被齐涮涮锁定的柏恩噙著市长用微笑,道:「他刚刚接到电话,有事先离开了。」

    「这样啊……」艾莉莎难掩失望的低喃。

    明良怀疑地盯著柏恩,后者连眨三下左眼。

    那是『别担心』的信号。

    稍早之前,紫苑注意到艾莉莎的头纱不见了,便往下风处的方向寻找。

    头纱卡在七里香绿篱上,紫苑小心翼翼捡起,转身正想回去,意外捕捉到隐在教堂旁侧角落的身影。

    「老鼠?」他讶然的走过去。

    老鼠没有闪避,双手插著口袋倚墙而立。

    「嗨。」

    「你怎麼会来?不是说没兴趣吗?」

    「我意思是,我没兴趣穿西装,不过对仿天主教式婚礼挺感兴趣的。没想到还真的有假神父,不知道神看见后会不会生气。」

    紫苑认真想了下,笑道:「说不定神会很开心哦,隔了数百年,还有人记得并举办仪式,不是很棒的一件事吗?」

    望著动作自然捧著花束和头纱的紫苑,老鼠低笑起来。

    「也对,我都忘记你天生浪漫了。」

    这不是挖苦,老鼠只是陈述一件事。

    紫苑微笑朝他伸出右手,「跟我一起去餐厅吧,艾莉莎看见你一定会很开心。」

    「不了,是说,头纱借我一下。」

    紫苑递出头纱,补充道:「这刺绣是艾莉莎后来请人补上去的,很漂亮吧!这花跟艾莉莎的名字一样,叫……」

    头纱蓦然披上他的头。

    紫苑呆愣了,只听老鼠说:「啧,真可怕,居然会这麼适合啊。」

    「老鼠,你在干嘛啦?」脸颊瞬间发烫,紫苑想拉下头纱,老鼠却不肯,硬是抓著两边不放。

    「送你生日礼物啊。」

    「也迟到太久了吧!还有,这算什麼礼物……」

    「紫苑,你愿意吗?」

    「什麼?」

    没头没脑的问题,让紫苑莫名其妙到极点。

    老鼠不自在地轻咳一声。

    「刚刚假神父不就这样问?所以,你愿意吗?」

    紫苑顿时领悟。

    怔忡许久,他才呐呐开口,声音发颤,「……你好像省略了很多部份。」

    老鼠皱起眉头,明显恼羞成怒,「罗唆,我才没背下呢。」

    紫苑闭上了眼睛。

    「紫苑先生,你愿接受老鼠先生成为你的伴侣,从今以后无论环境是好或坏,是富贵或贫穷,是健康或疾病,是成功或失败,都要支持他,爱护他。与他同甘共苦,携手共建美满家庭,直到你离世的那一天,你愿意吗?」

    深紫色眼眸睁开,水气晶莹流转,「我愿意。」

    不待老鼠回应,紫苑继续说:「那麼,老鼠先生,你愿接受紫苑先生成为你的伴侣,从今以后无论环境是好或坏,是富贵或贫穷,是健康或疾病,是成功或失败,都要支持他,爱护他。与他同甘共苦,携手共建美满家庭,直到你离世的那一天,你愿意吗?」

    老鼠半眯起眼,神色无奈又带点笑意,缓缓凑向紫色的脸庞。

    「真是拿你没办法……我也愿意。」

    话声落下的刹那,他的唇印上微颤的唇,一颗泪珠顺著白皙脸庞淌下,落入玫瑰花瓣上,闪耀比钻石更加动人的光采。

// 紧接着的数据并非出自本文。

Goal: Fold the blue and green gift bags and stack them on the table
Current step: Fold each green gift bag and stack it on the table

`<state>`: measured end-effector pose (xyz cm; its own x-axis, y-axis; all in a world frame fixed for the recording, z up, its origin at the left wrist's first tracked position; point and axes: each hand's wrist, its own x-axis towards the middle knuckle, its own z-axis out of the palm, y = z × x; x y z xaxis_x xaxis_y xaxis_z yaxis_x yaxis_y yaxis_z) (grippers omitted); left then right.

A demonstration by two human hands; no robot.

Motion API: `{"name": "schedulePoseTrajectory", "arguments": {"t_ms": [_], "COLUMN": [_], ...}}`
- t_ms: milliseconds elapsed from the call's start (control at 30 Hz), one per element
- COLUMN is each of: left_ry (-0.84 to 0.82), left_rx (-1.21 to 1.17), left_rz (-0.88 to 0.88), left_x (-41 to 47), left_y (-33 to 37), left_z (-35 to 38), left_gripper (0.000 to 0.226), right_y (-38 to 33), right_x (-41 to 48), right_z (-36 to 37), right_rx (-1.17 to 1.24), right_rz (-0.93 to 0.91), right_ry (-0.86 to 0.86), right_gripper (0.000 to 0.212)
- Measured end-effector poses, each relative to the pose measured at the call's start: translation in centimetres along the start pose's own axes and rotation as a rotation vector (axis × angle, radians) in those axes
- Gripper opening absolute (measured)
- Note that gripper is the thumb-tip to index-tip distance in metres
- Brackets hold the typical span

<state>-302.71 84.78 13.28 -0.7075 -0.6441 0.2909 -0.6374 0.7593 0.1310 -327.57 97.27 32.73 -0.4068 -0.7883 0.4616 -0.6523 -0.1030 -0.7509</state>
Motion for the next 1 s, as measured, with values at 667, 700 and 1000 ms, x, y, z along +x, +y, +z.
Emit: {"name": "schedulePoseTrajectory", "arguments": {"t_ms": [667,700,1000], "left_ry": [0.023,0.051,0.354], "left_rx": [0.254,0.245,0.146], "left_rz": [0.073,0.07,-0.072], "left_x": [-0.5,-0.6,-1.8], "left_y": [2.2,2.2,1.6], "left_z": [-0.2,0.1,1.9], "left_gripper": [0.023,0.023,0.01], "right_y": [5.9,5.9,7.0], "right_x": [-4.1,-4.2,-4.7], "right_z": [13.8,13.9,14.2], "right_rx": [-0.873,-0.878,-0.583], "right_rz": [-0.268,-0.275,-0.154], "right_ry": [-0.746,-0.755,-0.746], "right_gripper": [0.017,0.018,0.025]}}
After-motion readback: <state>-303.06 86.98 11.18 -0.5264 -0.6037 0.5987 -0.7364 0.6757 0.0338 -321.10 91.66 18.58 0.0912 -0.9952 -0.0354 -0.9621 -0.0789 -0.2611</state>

    他们没有华丽的衣服,没有盛大的婚礼,两人窝在阴暗的角落,背后是灰白的墙壁。可是紫苑觉得,这一刻,是他人生中最闪亮快乐的一刻。

    * * *

    清晨五点多,曙光乍现,北区山丘陆续出现几道身影。

    晨曦洒落他们身上,形成淡淡的金色轮廓,其中白发青年的头发更透著一缕金,美得令人赞叹。

    「借狗人,送到这里就可以了。」

    紫苑和老鼠各背一个防水旅行包,紫苑的背包还是老鼠去年九月在西区自由市场看中的。他们停下脚步,回头望向抱胸而立的借狗人。

    老鼠披著藏蓝色超纤维布,灰色的眼睛平静如水,反倒是紫苑交织著兴奋和不舍的情绪,他期待未知的风景,又有点不舍no6的大家。

    昨晚火蓝、力河、借狗人和小紫苑为他们办了场饯别宴,明明说好要微笑祝福的,力河、小紫苑还是留下不舍的泪水。火蓝温柔的眼眸一如既往坚强,只在紫苑他们回房休息时,用力地、紧密地,彷佛要记住儿子感觉地抱住紫苑。

    她没有交代琐碎细节,只一句「保重自己,注意安全。」,传达她对儿子和老鼠的信任。

    借狗人看来最没心没肺的笑著,却在他们今晨走出房间后,精神抖擞的等在客厅。

    他的脚边是一黑一咖啡的大狗,两只最亲近紫苑的大狗一瞧见喜欢的人,立即摇尾迎上。